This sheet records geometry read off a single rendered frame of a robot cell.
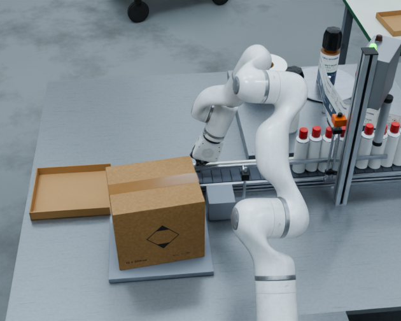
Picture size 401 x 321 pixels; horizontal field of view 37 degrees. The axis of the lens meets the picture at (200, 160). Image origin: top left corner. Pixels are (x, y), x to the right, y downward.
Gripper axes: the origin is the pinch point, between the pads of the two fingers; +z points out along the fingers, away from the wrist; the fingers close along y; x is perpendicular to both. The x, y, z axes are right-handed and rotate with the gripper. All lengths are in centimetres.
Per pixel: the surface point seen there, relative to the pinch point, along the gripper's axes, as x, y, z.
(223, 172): 1.6, 11.3, 1.4
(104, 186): 2.6, -32.1, 22.1
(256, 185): -4.9, 23.8, -0.9
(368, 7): 155, 117, -29
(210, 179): -2.5, 5.9, 3.4
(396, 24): 131, 125, -32
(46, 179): 9, -54, 30
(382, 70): -17, 37, -68

◆ ◆ ◆ ◆

▶ [What you should do] Retype each record exactly as it stands, but do not include the pictures.

▶ [Task answer]
This sheet records geometry read off a single rendered frame of a robot cell.
Picture size 401 x 321 pixels; horizontal field of view 37 degrees. The axis of the lens meets the picture at (200, 160). Image origin: top left corner. Pixels are (x, y), x to the right, y downward.
Gripper axes: the origin is the pinch point, between the pads of the two fingers; +z points out along the fingers, away from the wrist; the fingers close along y; x is perpendicular to both. The x, y, z axes are right-handed and rotate with the gripper. All lengths are in centimetres.
Per pixel: the surface point seen there, relative to the pinch point, along the gripper's axes, as x, y, z.
(223, 172): 1.6, 11.3, 1.4
(104, 186): 2.6, -32.1, 22.1
(256, 185): -4.9, 23.8, -0.9
(368, 7): 155, 117, -29
(210, 179): -2.5, 5.9, 3.4
(396, 24): 131, 125, -32
(46, 179): 9, -54, 30
(382, 70): -17, 37, -68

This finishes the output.